MÜSİAD, dış rekabetin yıkıcılığına da değinmekte ve AB ile Gümrük Birliği’nin masaya yatırılması gerektiğini şöyle ifade etmektedir: AB ile olan Gümrük Birliği yeniden ele alınarak müzakerelere konu edilmeli, Türk ihracatçısının önünde dikilen Avrupa tröstleriyle aktif mücadele birimi kurulmalı, iktisadi ilişkilerde mütekabiliyet şartı aranmalıdır (buna Çin ve Rusya da dahil edilmelidir Enerjide bildik yenilenebilir enerjiye yönelmeyi salık veren MÜSİAD raporu, nükleer santrallerin de acilen yapılmasından yanadır.

***

“… içeriyi gerçek bir yatırımcı dostu yapmak gerekmektedir”diyen MÜSİAD’a göre, bugüne kadar, perakende, finans ve gayrı menkul başta olmak üzere satın alma, birleşmeler ve özelleştirmelere ilgi duyan yabancı sermaye, Türkiye’nin öncelikleri doğrultusunda yönlendirilmelidir.

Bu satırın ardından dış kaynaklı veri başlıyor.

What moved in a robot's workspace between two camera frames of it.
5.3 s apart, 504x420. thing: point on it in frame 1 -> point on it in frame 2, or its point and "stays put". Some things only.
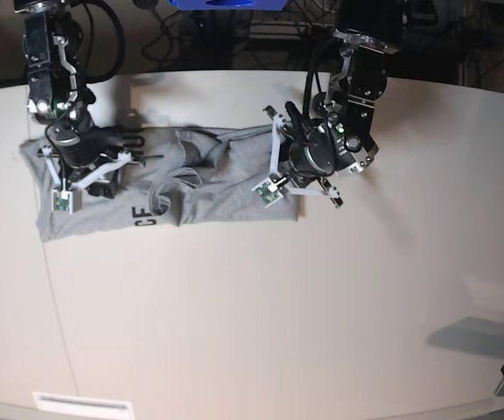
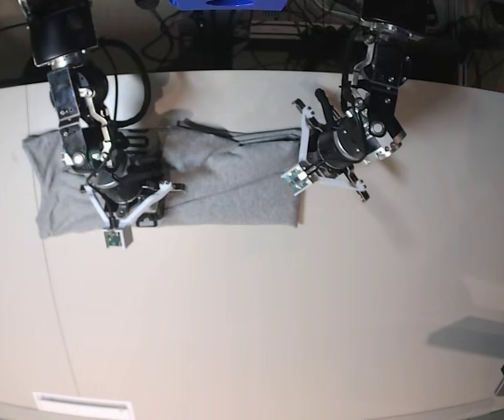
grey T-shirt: [207, 174] stays put
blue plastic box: [229, 4] stays put
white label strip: [84, 404] stays put
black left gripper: [76, 149] -> [126, 179]

“Bilişim Vadisi veya Sağlık Vadisi gibi gerçekten heyecan verici projelere start verilmesinde geç kalınmamalıdır. Zira, Amerika ve Batı Avrupa’dan çıkan üreticiler, bu alanlarda yeterli yatırım yapılmadığı için Türkiye yerine Doğu Avrupa ve Uzakdoğu’yu tercih etmektedirler…”

***

Peki emek, işgücü  piyasaları ? Bu konuda sermayenin genelinden farklı bir yaklaşımı söz konusu mudur MÜSİAD’ın? Elbette ki hayır. Mesele buraya gelince, sermayenin İslamisi ile laik vb. olanı arasında fark hemen erimektedir…İstenen şöyle ifade edilmektedir: “…emek piyasasındaki koşulların hem işveren hem de işçi adına esnek hale getirilmesi, …Daha esnek çalışma saatlerine ve yarı zamanlı çalışmaya yönelik düzenlemelerin yeniden ele alınması …” gerekmektedir.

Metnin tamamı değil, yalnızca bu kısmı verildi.